Эффи была словно во сне.
– Ты прав, Геерт. Она прекрасна, но ее свечение внушает жуть. В Италии она никогда не производила на меня такого впечатления, даже когда мы ехали из Местры в Венецию, Там тоже нас окружали болота, вода, лунный свет, и я боялась, что мост вот-вот провалится, но там не было ничего призрачного. Чем это объяснить? Может, влиянием севера? Инштеттен рассмеялся.
– Мы всего на пятнадцать миль севернее Гоген-Креммена, и тебе придется долго ждать, пока здесь появится первый белый медведь. Мне кажется, ты просто разнервничалась от долгой дороги. А тут еще Сен-Приватская панорама и история про китайца.
– Никакой истории ты мне вовсе не рассказывал.
– Не рассказывал? Значит, я только упомянул о китайце; любой из них уже сам по себе история.
– Это верно, – рассмеялась Эффи.
– Во всяком случае, ты скоро ко всему привыкнешь. Видишь, впереди маленький домик, а в нем горит огонек. Это кузница. Там дорога делает поворот. А за поворотом появится кессинская колокольня или, вернее, две колокольни.
– У вас две колокольни?
– Да, Кессин растет. Теперь у нас есть и католическая церковь.
Через полчаса экипаж остановился на противоположном конце города, у дома ландрата, сравнительно простого, немного старомодного здания. Его фасад выходил на главную улицу города – она вела к пляжу, – а из задних окон открывался вид на небольшой лес между городом и дюнами, который называли «питомником». Старомодное здание было частным домом Инштеттена, а окружная управа располагалась немного наискосок от него на другой сторое улицы.
Крузе не пришлось возвещать о прибытии троекратным щелканием кнута. Из всех окон и дверей дома уже давно следили за появлением господ, и прежде чем экипаж успел остановиться, на тротуар высыпали все обитатели дома, и Ролло запрыгал вокруг коляски. Инштеттен сошел сам, помог выйти из экипажа своей жене, после чего молодые под приветственные возгласы слуг проследовали рука об руку в прихожую, обставленную роскошными старинными стенными шкафами.

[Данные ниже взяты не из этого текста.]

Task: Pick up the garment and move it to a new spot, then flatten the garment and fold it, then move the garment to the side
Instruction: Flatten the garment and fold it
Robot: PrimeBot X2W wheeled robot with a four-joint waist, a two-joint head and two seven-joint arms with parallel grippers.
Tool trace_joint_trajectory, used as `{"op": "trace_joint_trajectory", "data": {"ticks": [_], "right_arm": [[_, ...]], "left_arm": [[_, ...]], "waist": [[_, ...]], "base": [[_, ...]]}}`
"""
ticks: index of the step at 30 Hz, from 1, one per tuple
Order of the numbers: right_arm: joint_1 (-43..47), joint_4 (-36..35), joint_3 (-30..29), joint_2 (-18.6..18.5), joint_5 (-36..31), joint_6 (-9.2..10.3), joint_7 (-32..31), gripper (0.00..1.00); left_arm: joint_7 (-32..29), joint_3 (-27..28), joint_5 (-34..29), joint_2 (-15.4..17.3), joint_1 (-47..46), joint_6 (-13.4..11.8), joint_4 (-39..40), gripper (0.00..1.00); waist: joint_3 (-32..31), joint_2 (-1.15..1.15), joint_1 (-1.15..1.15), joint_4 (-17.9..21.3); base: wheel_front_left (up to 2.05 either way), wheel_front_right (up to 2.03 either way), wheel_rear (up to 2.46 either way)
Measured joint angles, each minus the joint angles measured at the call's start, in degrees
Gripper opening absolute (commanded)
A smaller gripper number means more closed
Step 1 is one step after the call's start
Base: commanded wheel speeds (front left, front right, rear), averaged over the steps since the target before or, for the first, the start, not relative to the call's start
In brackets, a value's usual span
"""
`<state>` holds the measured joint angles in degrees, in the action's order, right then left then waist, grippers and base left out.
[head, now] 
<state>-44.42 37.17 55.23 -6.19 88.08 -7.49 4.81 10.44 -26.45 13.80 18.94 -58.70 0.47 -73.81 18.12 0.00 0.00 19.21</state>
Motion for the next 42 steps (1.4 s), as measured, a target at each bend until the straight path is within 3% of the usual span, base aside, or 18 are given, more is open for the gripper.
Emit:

Горничная, хорошенькая, хотя и не очень молодая особа, умевшая со вкусом оттенять полноту своей статной фигуры, с изящной шапочкой на белокурых волосах, помогла Эффи снять пальто и муфту и нагнулась, чтобы расстегнуть ее отороченные мехом резиновые боты. Не успела она подняться, как Инштеттен сказал:
– Пожалуй, Эффи, я тебе сейчас же представлю всех домашних, всех, кроме госпожи Крузе. Она вообще неохотно показывается на людях и, подозреваю, пребывает в обществе своей неизменной черной курицы.